The nights are cooler in proportion to the heat of the day, than in England.

This climate is subject to violent thunder-storms, accompanied by vivid forked lightning and heavy rain, which greatly tend to cool the air and make the country more healthy. Fatal accidents, however, sometimes occur, and houses and barns are burnt down by the electric fluid, and I have no doubt that, were it not for the proximity of the woods, a great deal more damage would be done.

The lofty trees serve as conductors, particularly the pine and hemlock, the former, from its great height above all the other trees of the forest, being much more likely to be struck by the lightning than any other. It is a curious fact that the electric fluid invariably follows the grain the wood. I have often noticed in pines which had been struck, that the fluid had followed the grain in a spiral form, encircling the tree three or four times in its descent to the earth. I have myself witnessed some extraordinary effects produced by lightning. I remember that, not more than two years since, I had occasion to go out into the township of Douro to attend the sitting of the Council of which I was then a member, and I had, on my way, to pass through a small clearing occupied by an Irish settler, one James Lynch.

This man, to save trouble, had left several large hemlock trees near his house. These trees had been dead for some years, consequently the wood was tolerably dry.[[2]] The day before, there had been a terrific thunder-storm which struck the largest, which was fully four feet in diameter, shivering it from top to bottom, and throwing the pieces around for upwards of sixty yards in every direction. If a barrel of gunpowder had been placed under the tree, greater devastation could not have been made. Lynch told me that the storm had been very severe in that neighbourhood.

[2] It is well knows that dry timber offers a greater resistance to the electric fluid than the green.

“We were at dinner,” he said, “when the dreadful flash came which shattered that tree. We were all knocked down by the shock, and narrowly escaped being killed, not only by the lightning, but by the pieces of timber which were, as you may observe, scattered in all directions.”

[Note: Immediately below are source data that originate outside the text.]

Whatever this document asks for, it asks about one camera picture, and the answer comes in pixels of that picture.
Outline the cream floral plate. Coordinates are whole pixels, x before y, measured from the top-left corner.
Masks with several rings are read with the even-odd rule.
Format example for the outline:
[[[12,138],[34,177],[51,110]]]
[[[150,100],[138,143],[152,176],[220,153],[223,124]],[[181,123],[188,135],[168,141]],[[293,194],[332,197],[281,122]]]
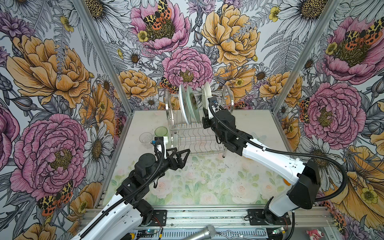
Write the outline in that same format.
[[[202,104],[203,104],[203,109],[208,111],[207,115],[209,119],[213,118],[213,115],[209,109],[209,98],[211,97],[212,97],[211,87],[210,87],[210,84],[206,82],[202,90]]]

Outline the green plastic tumbler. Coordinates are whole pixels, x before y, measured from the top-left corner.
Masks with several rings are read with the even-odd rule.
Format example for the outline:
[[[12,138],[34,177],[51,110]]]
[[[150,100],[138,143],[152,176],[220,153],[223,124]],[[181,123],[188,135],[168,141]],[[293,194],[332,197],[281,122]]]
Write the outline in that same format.
[[[164,126],[155,129],[155,141],[159,139],[163,140],[165,144],[169,142],[168,129]]]

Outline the clear plastic tumbler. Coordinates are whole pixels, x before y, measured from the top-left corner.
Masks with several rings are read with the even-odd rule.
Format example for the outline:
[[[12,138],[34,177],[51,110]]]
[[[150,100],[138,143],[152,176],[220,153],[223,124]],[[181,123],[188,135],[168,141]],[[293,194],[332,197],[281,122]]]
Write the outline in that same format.
[[[152,141],[154,140],[154,136],[150,132],[144,132],[139,136],[139,141],[141,142],[141,146],[145,149],[152,149]]]

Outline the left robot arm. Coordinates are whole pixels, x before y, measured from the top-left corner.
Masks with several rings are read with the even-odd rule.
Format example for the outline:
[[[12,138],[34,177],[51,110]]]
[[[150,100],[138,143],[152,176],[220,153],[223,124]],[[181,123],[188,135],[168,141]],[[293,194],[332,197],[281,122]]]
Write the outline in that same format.
[[[154,208],[144,200],[150,185],[157,184],[167,170],[176,171],[186,165],[190,150],[177,148],[140,156],[135,168],[118,187],[107,205],[73,238],[75,240],[120,240],[140,225],[147,225]]]

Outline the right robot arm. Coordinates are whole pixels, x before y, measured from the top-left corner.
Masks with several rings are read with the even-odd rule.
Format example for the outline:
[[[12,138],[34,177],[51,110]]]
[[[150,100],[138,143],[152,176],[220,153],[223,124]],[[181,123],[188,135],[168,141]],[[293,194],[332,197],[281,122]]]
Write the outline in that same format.
[[[220,106],[216,97],[206,97],[203,110],[203,127],[210,128],[228,151],[268,168],[291,185],[268,200],[259,219],[274,224],[287,212],[313,207],[321,183],[315,163],[294,159],[293,153],[270,149],[252,135],[238,130],[235,116]]]

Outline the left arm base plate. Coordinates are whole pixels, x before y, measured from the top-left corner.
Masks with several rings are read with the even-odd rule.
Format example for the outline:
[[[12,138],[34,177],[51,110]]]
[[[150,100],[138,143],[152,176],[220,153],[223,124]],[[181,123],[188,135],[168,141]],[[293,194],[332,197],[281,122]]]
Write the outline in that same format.
[[[165,227],[167,223],[167,210],[154,210],[153,216],[148,224],[149,227]]]

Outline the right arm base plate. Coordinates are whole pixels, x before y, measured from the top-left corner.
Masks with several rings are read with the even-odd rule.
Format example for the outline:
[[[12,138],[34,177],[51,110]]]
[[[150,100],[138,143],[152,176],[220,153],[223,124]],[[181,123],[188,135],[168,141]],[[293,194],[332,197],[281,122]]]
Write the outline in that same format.
[[[276,217],[273,214],[265,214],[262,209],[248,209],[244,220],[248,221],[251,226],[287,226],[292,223],[288,213],[285,213],[282,217]]]

After a thunder-storm, attended by heavy rain, a substance very much resembling sulphur is left floating on all the pools, which many people believe to be sulphur. This, however, is quite a mistake, for it is, in reality, nothing more than the farina from the cone of the pine trees. I have observed this substance equally abundant on the Huron tract, many miles from any pine grove. It must, therefore, from its lightness, have been carried up into the air, from whence it has been beaten down by the rain.

CHAPTER V.

CANADIAN HARVEST.—PREPARING TIMBER FOR FRAME-BUILDINGS.—RAISING “BEE.”—BEAUTY OF THE CANADIAN AUTUMN.—VISIT TO OTONABEE.—ROUGH CONVEYANCE.—DISACCOMMODATION.—LEARNED LANDLORD.—COBOURG.—OTONABEE RIVER.—CHURCH OF GORE’S LANDING.—EFFECTS OF PERSERVING INDUSTRY.

Our harvest, with the exception of some late oats, was all carefully housed by the 18th of August. Very little grain is stacked out in this country: even the hay is put up in barns. As timber can be had for the cutting, log or frame-barns can be built very cheaply. I would certainly recommend frame in preference to log-buildings.